What you will do = State, as a single number, how many lines in the data below contain "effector".

# # # # # # #

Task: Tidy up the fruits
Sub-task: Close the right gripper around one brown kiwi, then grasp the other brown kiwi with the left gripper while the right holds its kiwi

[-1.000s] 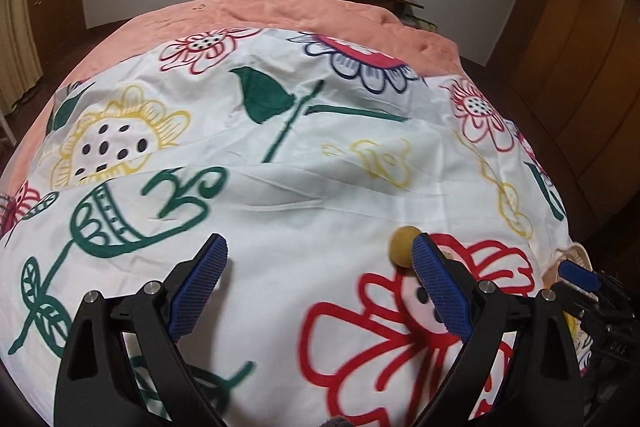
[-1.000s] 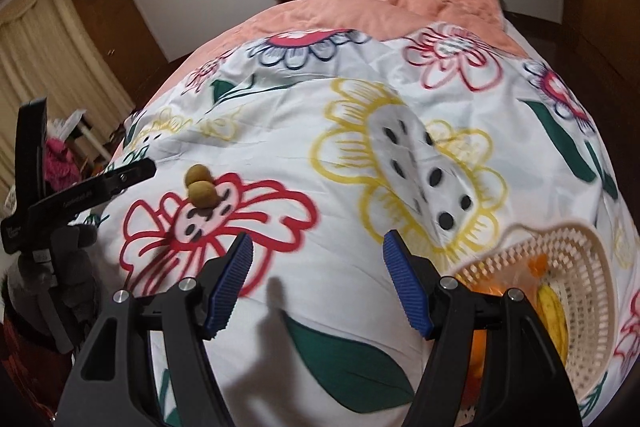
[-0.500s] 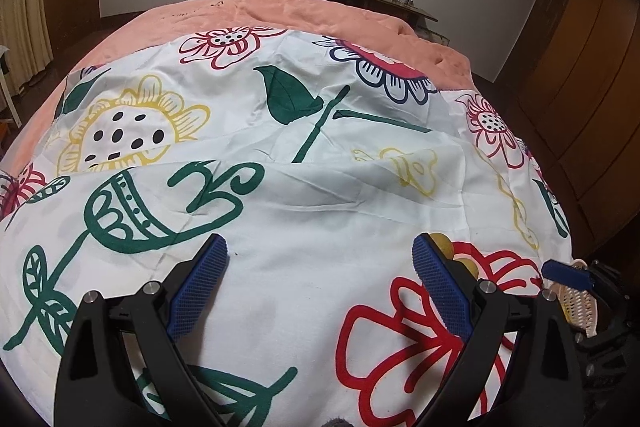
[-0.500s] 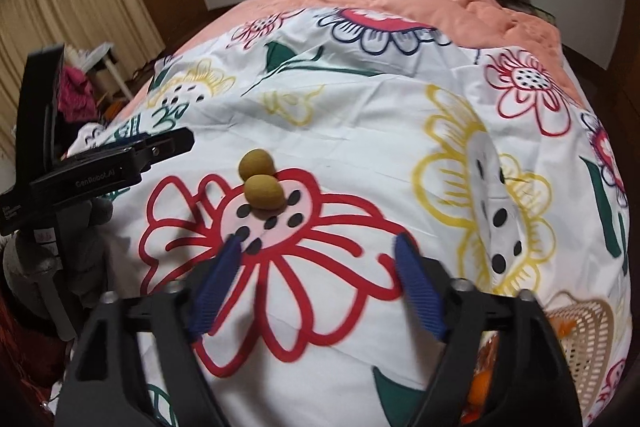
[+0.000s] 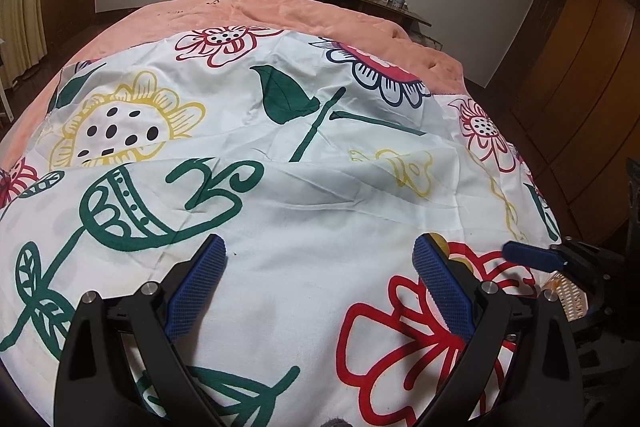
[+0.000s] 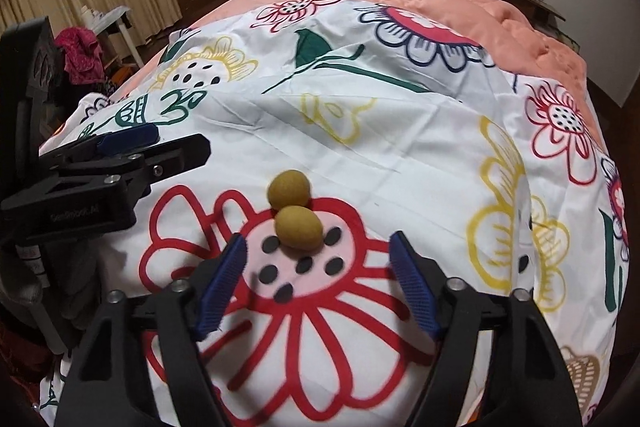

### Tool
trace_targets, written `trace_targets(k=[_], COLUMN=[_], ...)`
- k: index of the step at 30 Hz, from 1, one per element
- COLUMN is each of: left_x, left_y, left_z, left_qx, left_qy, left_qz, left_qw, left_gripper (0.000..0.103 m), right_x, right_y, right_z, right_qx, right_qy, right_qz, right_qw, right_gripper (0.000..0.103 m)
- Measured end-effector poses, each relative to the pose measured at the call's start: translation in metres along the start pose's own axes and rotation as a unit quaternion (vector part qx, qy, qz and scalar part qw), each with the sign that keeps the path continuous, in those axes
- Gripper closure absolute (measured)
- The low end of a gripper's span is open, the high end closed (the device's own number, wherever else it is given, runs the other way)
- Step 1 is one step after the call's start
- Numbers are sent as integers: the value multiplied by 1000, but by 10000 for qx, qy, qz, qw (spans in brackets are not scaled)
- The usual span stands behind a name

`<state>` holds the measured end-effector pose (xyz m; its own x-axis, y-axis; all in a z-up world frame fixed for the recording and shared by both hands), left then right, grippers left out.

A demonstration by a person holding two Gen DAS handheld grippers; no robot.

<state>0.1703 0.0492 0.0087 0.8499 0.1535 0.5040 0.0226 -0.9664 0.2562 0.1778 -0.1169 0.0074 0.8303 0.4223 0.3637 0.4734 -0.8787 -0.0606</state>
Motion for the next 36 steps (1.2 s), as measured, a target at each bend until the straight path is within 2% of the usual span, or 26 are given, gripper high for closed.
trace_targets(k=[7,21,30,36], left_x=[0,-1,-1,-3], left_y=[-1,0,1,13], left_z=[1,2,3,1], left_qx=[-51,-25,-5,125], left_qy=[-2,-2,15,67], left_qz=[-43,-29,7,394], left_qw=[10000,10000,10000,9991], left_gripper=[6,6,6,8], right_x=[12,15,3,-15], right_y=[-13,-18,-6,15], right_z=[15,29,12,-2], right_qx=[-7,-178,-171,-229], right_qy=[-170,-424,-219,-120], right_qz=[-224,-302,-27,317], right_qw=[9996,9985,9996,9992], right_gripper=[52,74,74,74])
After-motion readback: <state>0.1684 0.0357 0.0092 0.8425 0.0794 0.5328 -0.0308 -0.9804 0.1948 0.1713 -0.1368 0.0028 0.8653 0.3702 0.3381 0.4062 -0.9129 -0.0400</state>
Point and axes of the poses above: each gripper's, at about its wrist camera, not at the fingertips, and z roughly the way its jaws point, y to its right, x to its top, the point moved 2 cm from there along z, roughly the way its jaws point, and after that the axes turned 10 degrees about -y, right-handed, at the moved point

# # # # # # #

Answer for the task = 2